I'm designing a new sound system for a theater. Has anyone had any experience with the Allen and Heath ML4000? Also, any input on automation programming control would be greatly appreciated.

Thanks,

David


----------



## Eboy87 (Feb 14, 2008)

They're good. A friend of mine owns one, and he swears by it. Of course, then again, he swears by anything made by Allen & Heath. If I remember correctly, the automation only recalls mute status and VCA assigns. I couldn't find in the manual how to create a snapshot. But I find them very useful to recall my mutes for a show. Just beware, if you use the VCA mutes, those override the snapshot mutes. That's gotten my buddy in trouble a few times. 

What frame size are you getting, and who's the theater for? Have you considered going digital? A Yamaha M7 or LS9 gives you full automation and recall over just about every parameter, not to mention full dynamics on every channel.


----------



## airkarol (Feb 14, 2008)

You're correct about the automation. Thanks for the advice. I'm planning on at least 40 channels, as we've maxed out our current 32 ch. Mackie. It's an semi-outdoor theater in a summer camp. I was looking at the PM5D, but then realized it was out of the price range. The LS9 is too small, but now, after read this, I've started looking at the M7CL-48. Is it worth the price difference?


----------



## soundlight (Feb 15, 2008)

YES. The M7 is a great desk. The touchscreen makes life extremely easy. And for theatre, the scene recall makes life slightly less hectic. It's also very stable, and the preamps aren't half bad. It also fits in to a much smaller footprint, and you don't have to stretch your hands all over the place to make things happen.

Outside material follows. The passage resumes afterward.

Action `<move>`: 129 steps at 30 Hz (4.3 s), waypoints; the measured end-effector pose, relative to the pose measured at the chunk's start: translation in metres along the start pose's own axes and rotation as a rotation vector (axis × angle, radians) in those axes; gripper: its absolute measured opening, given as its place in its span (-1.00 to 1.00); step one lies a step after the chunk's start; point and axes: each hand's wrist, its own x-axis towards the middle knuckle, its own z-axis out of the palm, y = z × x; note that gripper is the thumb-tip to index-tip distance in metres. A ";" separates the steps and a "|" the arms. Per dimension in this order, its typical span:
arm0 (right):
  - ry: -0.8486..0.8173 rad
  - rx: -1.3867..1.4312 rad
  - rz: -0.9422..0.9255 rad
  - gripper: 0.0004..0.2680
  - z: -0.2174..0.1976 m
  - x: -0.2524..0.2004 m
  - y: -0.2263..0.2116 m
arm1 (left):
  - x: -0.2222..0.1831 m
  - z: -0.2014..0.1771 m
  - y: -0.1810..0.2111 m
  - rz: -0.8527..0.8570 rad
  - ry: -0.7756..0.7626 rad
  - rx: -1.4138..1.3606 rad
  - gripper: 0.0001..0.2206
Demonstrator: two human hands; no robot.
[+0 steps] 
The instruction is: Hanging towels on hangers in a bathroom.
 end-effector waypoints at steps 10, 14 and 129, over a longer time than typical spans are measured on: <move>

Plus, it eliminates racks of comp/limiters, EQs, effects, and other things usually necessary to make a live sound rig happen the old analog way. And you can put a Cobranet card in it, and put amp racks with DME Satellite units in them anywhere you need and just plug in a pair of ethernet cables, and you've got 8 channels of audio on the spot. The best part is when you have a main act and an opener, and the main act sound checks before the opener - you just save the main act's settings to a scene, and make another scene for the opener. Then when you're changing over to the main act, you don't have to set the knobs back to where you want them for the main act.


----------



## Eboy87 (Feb 15, 2008)

I second pretty much everything Soundlight has said. Once you add in the cost of the outboard racks, plus the ML4k, you're probably right around the price of what an M7 costs. The full dynamics, and full recall also make it worth it in my book. Didn't want to seem like I was touting its horn in my first post.

The only downside, people will start to think you're the lighting guy .

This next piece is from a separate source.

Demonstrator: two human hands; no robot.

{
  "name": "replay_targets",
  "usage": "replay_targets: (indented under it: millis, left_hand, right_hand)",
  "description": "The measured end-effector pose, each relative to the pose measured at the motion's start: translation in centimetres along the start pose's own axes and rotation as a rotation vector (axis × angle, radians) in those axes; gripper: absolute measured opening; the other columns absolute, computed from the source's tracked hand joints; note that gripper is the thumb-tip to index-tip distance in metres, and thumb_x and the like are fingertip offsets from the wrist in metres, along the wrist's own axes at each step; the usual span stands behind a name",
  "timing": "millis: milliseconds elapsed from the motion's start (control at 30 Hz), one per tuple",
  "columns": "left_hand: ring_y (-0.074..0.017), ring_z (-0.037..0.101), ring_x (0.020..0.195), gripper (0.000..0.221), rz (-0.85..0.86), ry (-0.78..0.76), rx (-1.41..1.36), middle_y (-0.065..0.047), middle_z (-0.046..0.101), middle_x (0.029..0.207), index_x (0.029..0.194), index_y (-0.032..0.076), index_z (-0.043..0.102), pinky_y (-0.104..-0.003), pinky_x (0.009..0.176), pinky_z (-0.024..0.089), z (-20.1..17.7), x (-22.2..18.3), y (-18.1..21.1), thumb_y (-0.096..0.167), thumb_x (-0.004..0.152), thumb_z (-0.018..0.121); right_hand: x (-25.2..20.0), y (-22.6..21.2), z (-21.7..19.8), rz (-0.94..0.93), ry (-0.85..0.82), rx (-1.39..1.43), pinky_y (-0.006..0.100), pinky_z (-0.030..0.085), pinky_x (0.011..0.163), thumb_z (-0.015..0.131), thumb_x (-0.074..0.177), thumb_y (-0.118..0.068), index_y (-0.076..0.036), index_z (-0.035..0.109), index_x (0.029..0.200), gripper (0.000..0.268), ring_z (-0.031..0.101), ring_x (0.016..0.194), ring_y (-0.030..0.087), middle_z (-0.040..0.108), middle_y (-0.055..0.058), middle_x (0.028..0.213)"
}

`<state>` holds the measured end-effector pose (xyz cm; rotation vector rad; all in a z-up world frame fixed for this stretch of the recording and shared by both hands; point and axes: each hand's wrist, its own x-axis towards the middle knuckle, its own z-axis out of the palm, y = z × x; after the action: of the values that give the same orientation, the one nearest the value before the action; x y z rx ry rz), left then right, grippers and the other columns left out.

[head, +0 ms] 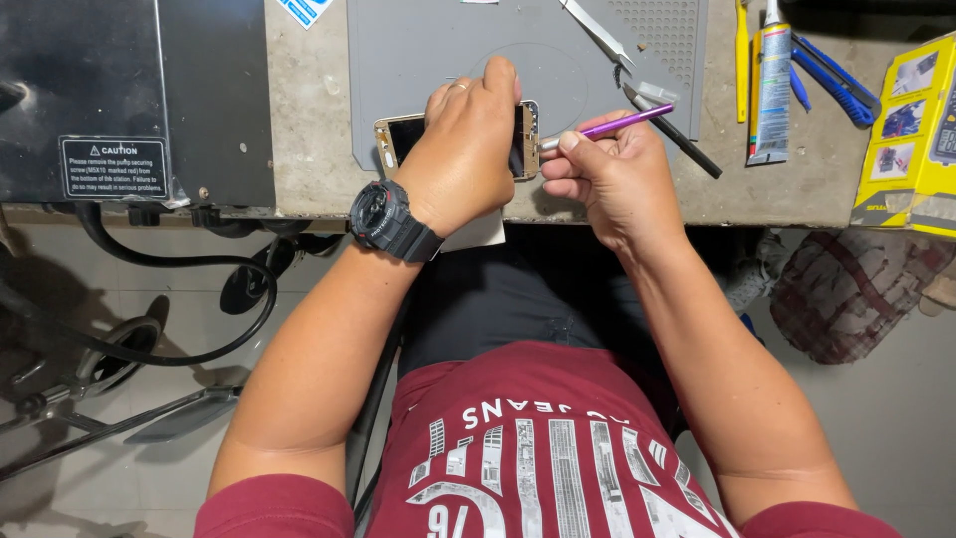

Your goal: Scraping adhesive residue from a smartphone frame using precision tools during a repair process.

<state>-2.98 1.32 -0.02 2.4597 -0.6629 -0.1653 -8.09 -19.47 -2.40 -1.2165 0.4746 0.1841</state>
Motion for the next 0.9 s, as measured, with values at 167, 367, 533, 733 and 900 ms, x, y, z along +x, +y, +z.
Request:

Another plus is Studio Manager. While you can edit cues for the A&H on a computer, SM lets you edit the entire console on a virtual representation of the control surface. It's good for letting me set up things ahead of time on the computer, saving me time at rehersals. 

Just my two cents.


----------



## soundlight (Feb 15, 2008)

The other great thing about the Studio Manger software is that you can get a tablet PC and use a wireless network adapter to edit settings on the console from onstage. For instance, if you want to adjust levels for an onstage monitor, you simply send signal through it, and hop up on stage with your wireless tablet, and set levels for that mix. The 16 omni outs that are assignable as mixes, auxes, matricies, etc. are also a huge bonus, as different shows require different assortments of each.


----------



## airkarol (Feb 15, 2008)

Thanks for the advice. With multiple shows running at the same time in that space, the snapshot feature will be great. Also, direct outs-- it doesn't have that. We record a lot of our shows, and currently, we're taking direct outs of the leads, and group outs of the ensemble. Is there a good way to accomplish this with the M7CL. A big decision maker is the price. It seems about 10k more; is that correct?


----------



## soundlight (Feb 15, 2008)

You can put option IO cards in (16 inputs and 16 outputs per card) and use those for your recording outputs. You can get them in just about any digital format, as well as 8in/8out analog format. The price difference (yes, the M7 is about 10K more) is worth it because with the M7, you don't need any outboard. It has thousands of dollars of dynamics processing in it, as well as hundreds of dollars of effects processing and another few hundred of graphic equalization. Toss in a free test OSC, the Studio Manager software, the snapshot recall, etc. and it definitely becomes worth it.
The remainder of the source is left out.